Goubert Clement, Craig Rory J, Bilat Agustin F, Peona Valentina, Vogan Aaron A, Protasio Anna V
Canadian Center for Computational Genomics, McGill University, Montreal, Québec, Canada.
Department of Human Genetics, McGill University, Montreal, Québec, Canada.
Mob DNA. 2022 Mar 30;13(1):7. doi: 10.1186/s13100-021-00259-7.
In the study of transposable elements (TEs), the generation of a high confidence set of consensus sequences that represent the diversity of TEs found in a given genome is a key step in the path to investigate these fascinating genomic elements. Many algorithms and pipelines are available to automatically identify putative TE families present in a genome. Despite the availability of these valuable resources, producing a library of high-quality full-length TE consensus sequences largely remains a process of manual curation. This know-how is often passed on from mentor-to-mentee within research groups, making it difficult for those outside the field to access this highly specialised skill.
Our manuscript attempts to fill this gap by providing a set of detailed computer protocols, software recommendations and video tutorials for those aiming to manually curate TEs.
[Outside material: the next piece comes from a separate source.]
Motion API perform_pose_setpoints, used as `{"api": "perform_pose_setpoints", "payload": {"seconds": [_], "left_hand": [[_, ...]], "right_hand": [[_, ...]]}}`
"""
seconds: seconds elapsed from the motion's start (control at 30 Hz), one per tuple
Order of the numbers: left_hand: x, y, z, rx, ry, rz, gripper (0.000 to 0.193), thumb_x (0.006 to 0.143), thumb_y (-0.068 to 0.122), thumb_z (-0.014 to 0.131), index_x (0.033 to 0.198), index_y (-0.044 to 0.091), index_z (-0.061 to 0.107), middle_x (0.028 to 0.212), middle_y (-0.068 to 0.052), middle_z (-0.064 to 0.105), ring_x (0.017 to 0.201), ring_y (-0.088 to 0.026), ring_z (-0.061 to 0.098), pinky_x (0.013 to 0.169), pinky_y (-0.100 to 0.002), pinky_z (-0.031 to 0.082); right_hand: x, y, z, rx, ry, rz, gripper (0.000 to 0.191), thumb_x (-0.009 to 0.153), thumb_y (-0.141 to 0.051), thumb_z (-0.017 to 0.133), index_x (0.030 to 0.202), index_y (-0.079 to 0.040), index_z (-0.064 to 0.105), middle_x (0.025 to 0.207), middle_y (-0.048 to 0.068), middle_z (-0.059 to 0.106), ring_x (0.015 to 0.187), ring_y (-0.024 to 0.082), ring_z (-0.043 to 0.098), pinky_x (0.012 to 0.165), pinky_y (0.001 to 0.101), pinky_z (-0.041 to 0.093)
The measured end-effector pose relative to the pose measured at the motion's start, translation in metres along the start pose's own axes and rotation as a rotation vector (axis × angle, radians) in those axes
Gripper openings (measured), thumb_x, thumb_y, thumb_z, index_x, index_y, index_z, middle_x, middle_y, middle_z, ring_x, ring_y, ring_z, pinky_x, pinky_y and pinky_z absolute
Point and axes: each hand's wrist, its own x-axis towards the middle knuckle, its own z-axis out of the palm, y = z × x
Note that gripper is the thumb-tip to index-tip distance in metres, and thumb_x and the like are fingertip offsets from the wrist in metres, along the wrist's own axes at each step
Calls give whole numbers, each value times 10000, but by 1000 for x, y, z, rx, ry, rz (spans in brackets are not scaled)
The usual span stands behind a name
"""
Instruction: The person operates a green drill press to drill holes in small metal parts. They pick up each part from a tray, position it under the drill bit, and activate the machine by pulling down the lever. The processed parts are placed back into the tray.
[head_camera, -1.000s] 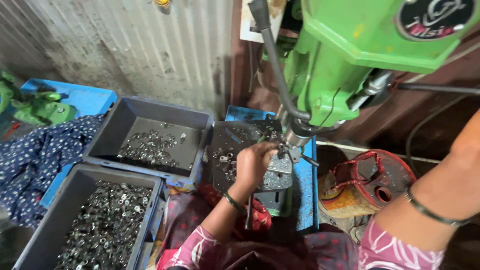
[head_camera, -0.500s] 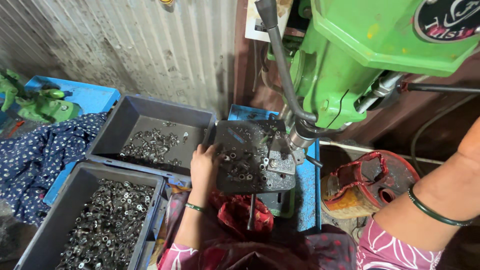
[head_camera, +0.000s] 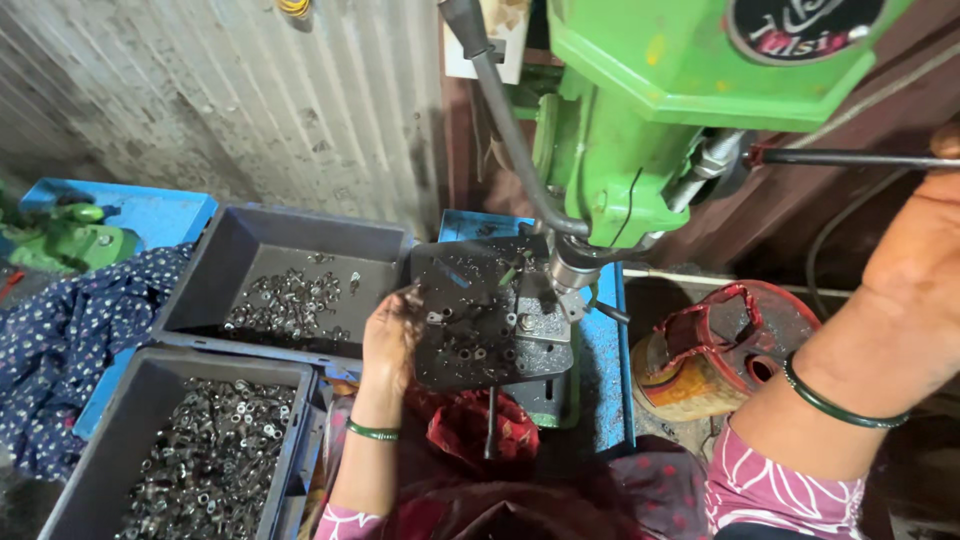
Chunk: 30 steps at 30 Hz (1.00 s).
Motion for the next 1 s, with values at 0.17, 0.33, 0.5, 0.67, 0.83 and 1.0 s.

Detailed step-by-step protocols, aimed at the complete beginner, are presented in the Supplementary Methods.
The proposed set of programs and tools presented here will make the process of manual curation achievable and amenable to all researchers and in special to those new to the field of TEs.
在转座元件(TEs)的研究中,生成一组高可信度的共有序列以代表给定基因组中发现的TEs多样性,是研究这些迷人基因组元件过程中的关键一步。有许多算法和流程可用于自动识别基因组中存在的推定TE家族。尽管有这些宝贵资源,但生成高质量全长TE共有序列库在很大程度上仍然是一个手动整理的过程。这种专业知识通常在研究小组内由导师传授给学员,使得该领域之外的人难以掌握这种高度专业化的技能。
我们的论文试图通过为那些旨在手动整理TEs的人提供一套详细的计算机协议、软件推荐和视频教程来填补这一空白。针对完全初学者的详细分步协议在补充方法中给出。
这里提出的一组程序和工具将使手动整理过程对所有研究人员,特别是对TEs领域的新手来说切实可行。